- **What you have to do**
Output all of the data verbatim.

- **Stored data**
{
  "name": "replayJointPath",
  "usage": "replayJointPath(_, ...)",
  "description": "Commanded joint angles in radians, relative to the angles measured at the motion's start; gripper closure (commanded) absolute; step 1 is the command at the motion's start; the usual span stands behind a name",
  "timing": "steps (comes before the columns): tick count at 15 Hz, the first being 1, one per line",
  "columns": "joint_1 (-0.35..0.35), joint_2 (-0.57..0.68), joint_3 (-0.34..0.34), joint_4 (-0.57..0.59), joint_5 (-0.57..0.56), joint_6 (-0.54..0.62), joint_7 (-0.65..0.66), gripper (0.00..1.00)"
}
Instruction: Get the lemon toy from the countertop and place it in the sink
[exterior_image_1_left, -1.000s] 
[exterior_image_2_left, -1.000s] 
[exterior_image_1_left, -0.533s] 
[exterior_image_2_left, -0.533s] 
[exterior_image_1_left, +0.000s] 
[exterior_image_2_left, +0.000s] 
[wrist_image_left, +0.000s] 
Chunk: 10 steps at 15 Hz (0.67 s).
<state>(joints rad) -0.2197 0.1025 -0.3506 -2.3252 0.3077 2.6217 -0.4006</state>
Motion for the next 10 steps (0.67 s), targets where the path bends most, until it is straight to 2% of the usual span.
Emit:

- **Completed exercise**
{
  "name": "replayJointPath",
  "usage": "replayJointPath(_, ...)",
  "description": "Commanded joint angles in radians, relative to the angles measured at the motion's start; gripper closure (commanded) absolute; step 1 is the command at the motion's start; the usual span stands behind a name",
  "timing": "steps (comes before the columns): tick count at 15 Hz, the first being 1, one per line",
  "columns": "joint_1 (-0.35..0.35), joint_2 (-0.57..0.68), joint_3 (-0.34..0.34), joint_4 (-0.57..0.59), joint_5 (-0.57..0.56), joint_6 (-0.54..0.62), joint_7 (-0.65..0.66), gripper (0.00..1.00)"
}
Instruction: Get the lemon toy from the countertop and place it in the sink
[exterior_image_1_left, -1.000s] 
[exterior_image_2_left, -1.000s] 
[exterior_image_1_left, -0.533s] 
[exterior_image_2_left, -0.533s] 
[exterior_image_1_left, +0.000s] 
[exterior_image_2_left, +0.000s] 
[wrist_image_left, +0.000s] 
Chunk: 10 steps at 15 Hz (0.67 s).
<state>(joints rad) -0.2197 0.1025 -0.3506 -2.3252 0.3077 2.6217 -0.4006</state>
Motion for the next 10 steps (0.67 s), targets where the path bends most, until it is straight to 2% of the usual span.
Emit:

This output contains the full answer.